As a Latina actress, Carrillo often found herself conflicted between her true culture and what Hollywood expects her to be. “There’s this myth of a farmer girl finding her Prince Charming that just doesn’t exist in real Mexico,” she describes. She attempts to fight against the stereotype of Salvadoran and Latina women who are thought to be carefree and therefore desirable; this insulted her since she wanted to work without having to sell her body. “I play Latinas and everything has to be in a box defined by people working in the industry and I have a really hard time dealing with that,” she reflected, determined to shed light on her personal struggle.

Another speaker told the story of Archbishop Oscar Romero, who also saw the struggles that his country was facing. When he finally opened up his eyes to the atrocities happening around him, such as the social injustice happening in El Salvador, he decided to take matters up himself by dedicating the rest of his life to helping others.
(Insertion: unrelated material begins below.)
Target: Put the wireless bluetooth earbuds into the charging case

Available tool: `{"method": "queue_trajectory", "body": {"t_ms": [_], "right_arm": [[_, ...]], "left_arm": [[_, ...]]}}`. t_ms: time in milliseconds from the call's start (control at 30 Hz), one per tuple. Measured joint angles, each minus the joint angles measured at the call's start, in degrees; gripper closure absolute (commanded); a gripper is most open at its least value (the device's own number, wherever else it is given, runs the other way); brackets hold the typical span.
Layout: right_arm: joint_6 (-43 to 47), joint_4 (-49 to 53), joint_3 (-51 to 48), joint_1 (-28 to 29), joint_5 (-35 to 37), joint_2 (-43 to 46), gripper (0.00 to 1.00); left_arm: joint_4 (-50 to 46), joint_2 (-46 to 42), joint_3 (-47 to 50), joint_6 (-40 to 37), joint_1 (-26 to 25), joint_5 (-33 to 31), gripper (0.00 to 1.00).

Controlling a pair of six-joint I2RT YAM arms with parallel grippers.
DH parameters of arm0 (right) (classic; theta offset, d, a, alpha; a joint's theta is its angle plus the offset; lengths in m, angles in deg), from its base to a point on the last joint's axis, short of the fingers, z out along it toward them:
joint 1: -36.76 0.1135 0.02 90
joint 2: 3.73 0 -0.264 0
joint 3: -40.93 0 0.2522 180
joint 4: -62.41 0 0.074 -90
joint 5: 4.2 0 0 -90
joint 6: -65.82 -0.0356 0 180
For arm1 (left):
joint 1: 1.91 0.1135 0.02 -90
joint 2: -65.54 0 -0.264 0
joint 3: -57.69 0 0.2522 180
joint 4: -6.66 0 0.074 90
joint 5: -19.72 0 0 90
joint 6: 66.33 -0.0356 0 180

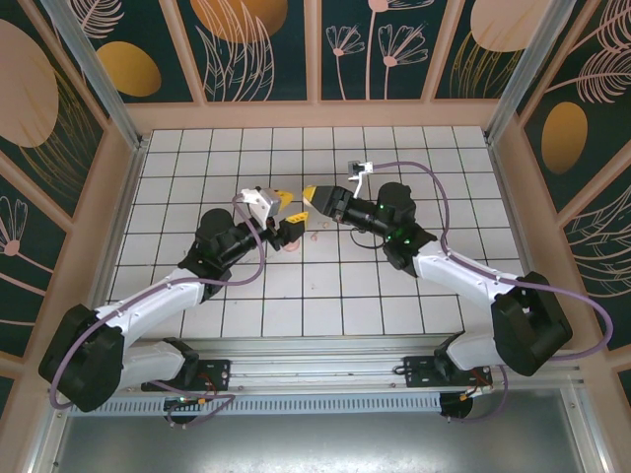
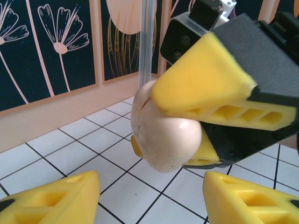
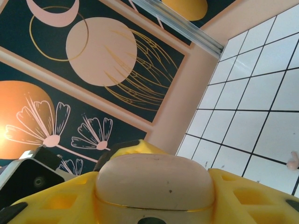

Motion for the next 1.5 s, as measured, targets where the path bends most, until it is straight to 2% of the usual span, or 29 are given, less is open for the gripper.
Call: {"method": "queue_trajectory", "body": {"t_ms": [467, 733, 933, 1200, 1333, 1500], "right_arm": [[-0.8, -0.9, 0.0, 1.6, 0.0, -0.5, 0.54], [-1.4, -1.1, 0.0, 2.0, 0.3, -1.0, 0.54], [-1.4, -1.2, 0.0, 2.0, 0.9, -1.0, 0.53], [1.6, -0.2, -0.1, 2.1, 1.5, -0.1, 0.3], [7.8, 4.0, -0.6, 1.9, 2.5, 4.1, 0.24], [19.3, 9.4, -0.8, -0.3, 2.1, 11.4, 0.23]], "left_arm": [[1.9, 0.5, -0.9, 0.5, -0.9, -1.3, 0.44], [2.6, 0.5, -1.0, 1.4, -1.1, -1.5, 0.61], [2.6, 0.5, -1.0, 1.3, -1.3, -1.4, 0.71], [1.2, 0.5, -1.7, 0.9, -1.3, -0.4, 0.75], [1.2, 0.5, -2.1, 0.9, -1.3, 1.5, 0.76], [0.9, 0.5, -3.6, 0.8, -1.4, 5.4, 0.78]]}}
The experiences of Carrillo and Romero highlighted the injustices of Salvadorans and encouraged the audience to take action.

Janine Ybanez/HIGHLANDER
Janine Ybanez/HIGHLANDER

Wednesday: Semana de la Raza Nooner

As I walked throughout the Wednesday Semana de la Raza celebration, it felt like I was transported to Mexico. The beginning of the festival had vendors that sold a variety of foods from Mexico. Everything from seasoning-drenched tostilocos, to the cheese-based delicacy elote was offered. There even was a Chik-fil-A stand which caught the eye of many starving college students as well.

While you socialized and roamed about, a mariachi band played musical classics. The band was adamant about the spectators genuinely enjoying their time at the event and even called up on a few girls to dance and show off their spirit. Booths were positioned around the event that belonged to a variety of school organizations on campus in an attempt to grab people’s attentions as they munched on their Mexican snacks.

Balloons and flags the color of the Mexican flag surrounded the area; everywhere I looked I was captivated by the radiant glow of the spiraling colors. It’s amazing how colors add to the overall vibe and become vividly emblazoned in your mind, positioning you into another reality, if only for a few fleeting moments. You could tell that Chicano Student Programs put in a lot of hard work — there were no gimmicks or trite demonstrations, just pure unadulterated energy and candid displays of pride, which everyone roaming about appreciated.

Tim Baca/HIGHLANDER
Tim Baca/HIGHLANDER

Thursday: The Root Causes of Immigration

Thursday’s event featured a lesson from local teacher and UCR alumna Debbie LeAnce about the underlying causes of immigration to the United States from Mexico and Central America. Her lecture provided a more balanced view, avoiding the whitewashed reason often parroted in discourse about immigration — that people come “because it’s so much better here.” She covered a wide range of topics, spanning from the immigration crisis highlighted by the media in the summer of 2014, while also touching on how U.S. domestic and foreign policy has led to sectarian violence in Mexico and Central America.

LeAnce began her lecture a few minutes after 2 p.m., showing some YouTube clips about U.S. destabilization of Nicaragua to pass the time. The official lecture began with a brief recap of recent events involving current immigration issues from Mexico and Central America. LeAnce included local news clips that discussed the influx of unaccompanied minors emigrating from Central America, as well as local news clips of fierce immigration protests that had taken place in Fresno and the Inland Empire. An activist as well as an educator, LeAnce had several still images and anecdotes that covered her activism, which involves community organizing and protesting, in the ongoing immigration debate.

The second and third parts of the lecture covered how the U.S. has contributed to governmental and social unrest south of our border. She mentioned how around 70 percent of the guns used by cartels against Mexican civilians and police come from the U.S. She also discussed how several coups carried out by the Ronald Reagan Administration replaced democratically elected officials in Guatemala, El Salvador and other Central American countries with brutal military dictatorships that created civil unrest that led to the current immigration issues we now face.

While both eye-opening and at times disheartening, LeAnce’s lecture didn’t end on a negative note, as several of the attending students gave their opinions on what can be done to help with the ongoing problems we face at home and abroad.